Millions around the world felt SAD, oh so sad, at the news that that unforgettable London icon, Mandarin Oriental London, caught fire on Wednesday, June 6th, 2018. Thanks to social media the headline news reached the furthest corners of the globe within seconds. Soon it was known that London Fire Brigade had sent 20 fire engines and 120 firefighters to tackle the blaze, and there were fortunately no casualties. One tiny blessing was that the alarm was raised at 4pm, always the quietest time at any hotel, and there were only 36 guests on the premises. They, and 250 staff members, were all safely evacuated.
Robbie Williams and his wife, Ayda Field, were among those guests – a bellboy knocked at their suite door and said ‘get out’. Hotels around rushed to help, bringing out the camaraderie in this industry, the heart of hospitality. Presumably HRH Princess Anne, due to dine officially in the hotel a few hours later, stayed home and rustled up the cauliflower cheese that is said to be one of her favourites. Presumably hotel GM Gérard Sintès (above) and his inner team, which includes one of the world’s great inhouse communicators, Sarah Cairns, went into immediate crisis mode (it is telling that they had time and inclination, early the following morning, to thank the fire brigade and police).
The irony is that only a few days before, the 200-room hotel, built in 1890 as chambers for gentlemen, had completed its meticulously planned 18-month renovation which is reputed to have cost £85 million. I saw some of the new-look rooms, and adored the way designer Joyce Wang had introduced leaf patterns on ceilings, and other reminders that this is London’s only town and country hotel. One side opens to Knightsbridge, the other to Hyde Park. Breakfast in the hotel’s confusingly-named DINNER by Heston Blumenthal is one of my unforgettable memories, looking out at Hyde Park and watching the Household Cavalry riding by for their daily morning practice.

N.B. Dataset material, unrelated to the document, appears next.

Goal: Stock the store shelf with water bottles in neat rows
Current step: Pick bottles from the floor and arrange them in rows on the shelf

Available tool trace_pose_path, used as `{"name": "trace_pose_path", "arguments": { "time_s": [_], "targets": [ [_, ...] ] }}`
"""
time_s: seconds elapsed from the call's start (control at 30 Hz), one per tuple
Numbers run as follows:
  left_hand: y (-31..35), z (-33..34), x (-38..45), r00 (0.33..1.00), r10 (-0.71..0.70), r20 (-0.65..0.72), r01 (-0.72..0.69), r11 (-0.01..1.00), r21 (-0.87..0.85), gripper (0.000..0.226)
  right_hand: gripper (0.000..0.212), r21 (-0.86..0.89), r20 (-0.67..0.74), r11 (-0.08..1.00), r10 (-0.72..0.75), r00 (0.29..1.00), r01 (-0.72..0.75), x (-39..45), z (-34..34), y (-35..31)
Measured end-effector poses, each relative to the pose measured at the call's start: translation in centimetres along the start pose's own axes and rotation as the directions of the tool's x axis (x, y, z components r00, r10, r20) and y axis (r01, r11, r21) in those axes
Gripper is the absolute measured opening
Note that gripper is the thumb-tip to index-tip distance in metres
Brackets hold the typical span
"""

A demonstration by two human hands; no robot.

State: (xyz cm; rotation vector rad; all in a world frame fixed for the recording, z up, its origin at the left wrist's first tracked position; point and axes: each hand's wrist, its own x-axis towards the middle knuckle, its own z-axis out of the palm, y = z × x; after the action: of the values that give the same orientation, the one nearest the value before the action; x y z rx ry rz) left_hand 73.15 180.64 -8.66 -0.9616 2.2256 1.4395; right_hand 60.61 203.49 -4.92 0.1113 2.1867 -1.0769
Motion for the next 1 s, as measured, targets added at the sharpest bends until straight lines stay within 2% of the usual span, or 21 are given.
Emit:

But other memories include the ribeye and salad at my last visit to the hotel’s other main restaurant, Bar Boulud, and hearing of Gérard Sintès’ design plans as we took afternoon tea in the Rosebery Room, and working out in the gym that is overseen by trainer Ruben Tabares, and much more. Sarah Cairns said long ago that Sintès is a fantastic manager and nothing fazes him. This will be the ultimate test of that quality. The insurance people are undoubtedly working round the clock, and Mandarin Oriental head office is thinking back to 1996 when they paid £86 million for the hotel: whoever could have envisaged such an event? NO-one deserves this. From the other side of the world I send my thoughts and support to this great hotel and al its people.